Task prompt — Keep every line of the data below that has the string "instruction" and present those lines.

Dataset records
________

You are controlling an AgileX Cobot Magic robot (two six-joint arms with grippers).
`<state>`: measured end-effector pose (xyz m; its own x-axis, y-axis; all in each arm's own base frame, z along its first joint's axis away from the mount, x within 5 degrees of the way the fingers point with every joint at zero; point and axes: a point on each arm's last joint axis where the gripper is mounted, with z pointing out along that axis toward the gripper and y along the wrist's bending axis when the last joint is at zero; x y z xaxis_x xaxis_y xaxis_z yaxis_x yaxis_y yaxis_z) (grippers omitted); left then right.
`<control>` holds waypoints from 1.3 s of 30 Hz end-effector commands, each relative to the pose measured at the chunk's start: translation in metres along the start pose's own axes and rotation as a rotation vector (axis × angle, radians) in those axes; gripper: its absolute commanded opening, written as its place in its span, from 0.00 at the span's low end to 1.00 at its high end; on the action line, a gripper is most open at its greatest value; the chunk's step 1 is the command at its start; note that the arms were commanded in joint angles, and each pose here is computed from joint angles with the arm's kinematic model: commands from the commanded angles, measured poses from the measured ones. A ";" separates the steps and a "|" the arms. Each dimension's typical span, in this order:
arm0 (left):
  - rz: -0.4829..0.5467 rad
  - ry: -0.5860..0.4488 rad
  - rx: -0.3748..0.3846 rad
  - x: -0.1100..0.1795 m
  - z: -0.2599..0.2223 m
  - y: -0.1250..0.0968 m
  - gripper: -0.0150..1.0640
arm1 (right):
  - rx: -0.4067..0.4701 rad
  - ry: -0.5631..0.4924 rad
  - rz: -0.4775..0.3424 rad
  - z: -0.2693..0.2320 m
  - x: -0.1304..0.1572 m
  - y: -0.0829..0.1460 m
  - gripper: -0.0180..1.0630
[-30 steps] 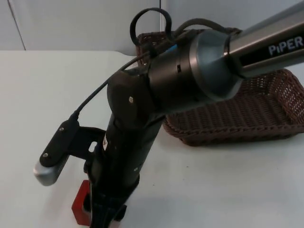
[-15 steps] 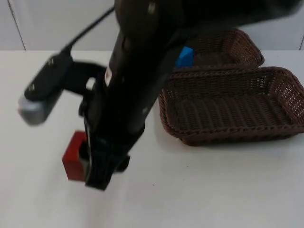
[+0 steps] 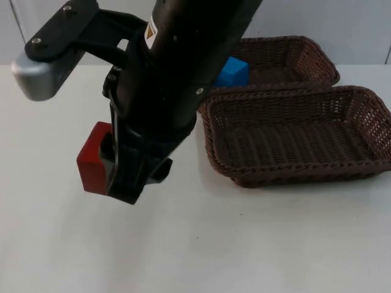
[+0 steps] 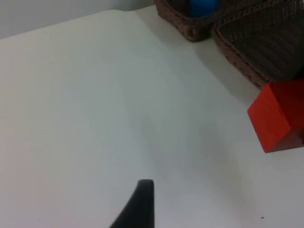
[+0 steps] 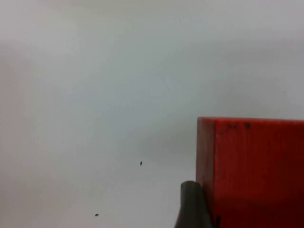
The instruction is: Pick up one cube with the left hand and place it into the upper basket. Pick up one cube with the right hand and place it into the lower basket.
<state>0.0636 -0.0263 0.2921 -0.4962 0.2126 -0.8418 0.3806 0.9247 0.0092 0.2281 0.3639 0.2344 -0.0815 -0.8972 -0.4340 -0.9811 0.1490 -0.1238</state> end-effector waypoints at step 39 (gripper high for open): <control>0.006 -0.008 -0.007 0.000 0.000 0.001 0.87 | 0.175 0.165 0.539 -0.036 0.110 -0.139 0.01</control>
<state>0.0637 -0.0261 0.2921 -0.4956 0.2142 -0.8417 0.3801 0.9249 0.0115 0.3474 0.2316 0.2292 -0.6013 -0.7378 -0.3068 -0.7596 0.6470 -0.0671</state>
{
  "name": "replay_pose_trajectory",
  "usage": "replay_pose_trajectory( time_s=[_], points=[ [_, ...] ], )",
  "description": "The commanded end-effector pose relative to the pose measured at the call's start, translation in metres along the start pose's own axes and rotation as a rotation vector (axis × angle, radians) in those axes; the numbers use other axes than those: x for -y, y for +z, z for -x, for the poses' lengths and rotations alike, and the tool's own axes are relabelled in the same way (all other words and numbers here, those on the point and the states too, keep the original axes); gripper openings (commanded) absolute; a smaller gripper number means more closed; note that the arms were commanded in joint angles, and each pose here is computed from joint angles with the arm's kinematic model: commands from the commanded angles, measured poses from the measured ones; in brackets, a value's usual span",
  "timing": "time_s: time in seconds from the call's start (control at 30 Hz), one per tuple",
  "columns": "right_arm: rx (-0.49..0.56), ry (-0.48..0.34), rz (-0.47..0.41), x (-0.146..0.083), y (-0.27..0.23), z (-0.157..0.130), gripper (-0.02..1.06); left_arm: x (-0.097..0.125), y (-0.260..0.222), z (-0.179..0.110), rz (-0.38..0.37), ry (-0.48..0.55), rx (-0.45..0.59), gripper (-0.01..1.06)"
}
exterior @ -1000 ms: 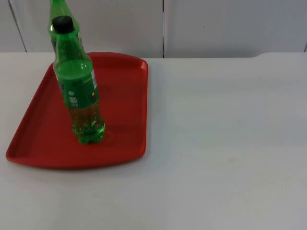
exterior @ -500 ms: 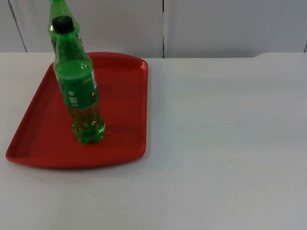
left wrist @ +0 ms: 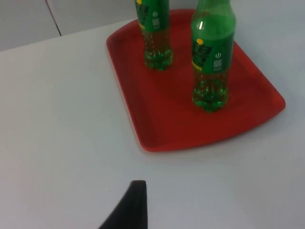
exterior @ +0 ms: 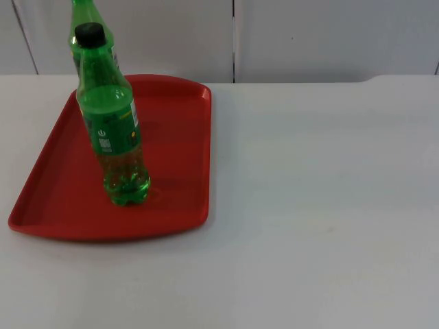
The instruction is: Place the bottle upright on the tray.
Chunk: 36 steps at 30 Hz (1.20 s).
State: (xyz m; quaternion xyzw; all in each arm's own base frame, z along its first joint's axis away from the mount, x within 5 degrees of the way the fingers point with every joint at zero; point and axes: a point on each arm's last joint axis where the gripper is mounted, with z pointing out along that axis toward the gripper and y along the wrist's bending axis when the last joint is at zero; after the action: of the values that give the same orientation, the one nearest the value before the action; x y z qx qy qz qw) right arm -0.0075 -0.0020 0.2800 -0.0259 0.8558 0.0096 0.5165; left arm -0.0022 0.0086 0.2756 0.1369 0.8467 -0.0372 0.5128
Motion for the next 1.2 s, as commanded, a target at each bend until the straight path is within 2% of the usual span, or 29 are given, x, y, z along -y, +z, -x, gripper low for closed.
replay_pose_trajectory(
  time_s=[0.0,1.17],
  points=[
    [0.008,0.018,-0.026,-0.0004,0.0005,-0.0001,1.05,-0.0004,0.0006,-0.0008,-0.001,0.0,0.002,1.05],
    [0.008,0.023,-0.036,-0.0005,0.0005,-0.0002,1.05,-0.0004,0.0006,-0.0008,-0.001,0.0,0.002,1.05]
  ],
)
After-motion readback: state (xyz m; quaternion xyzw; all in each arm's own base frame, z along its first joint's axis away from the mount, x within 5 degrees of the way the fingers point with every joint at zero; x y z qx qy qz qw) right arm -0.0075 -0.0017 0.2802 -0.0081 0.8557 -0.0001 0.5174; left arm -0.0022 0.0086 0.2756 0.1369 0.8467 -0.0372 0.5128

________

Task result —
The instruction is: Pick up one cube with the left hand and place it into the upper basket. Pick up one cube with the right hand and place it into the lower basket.
The instruction is: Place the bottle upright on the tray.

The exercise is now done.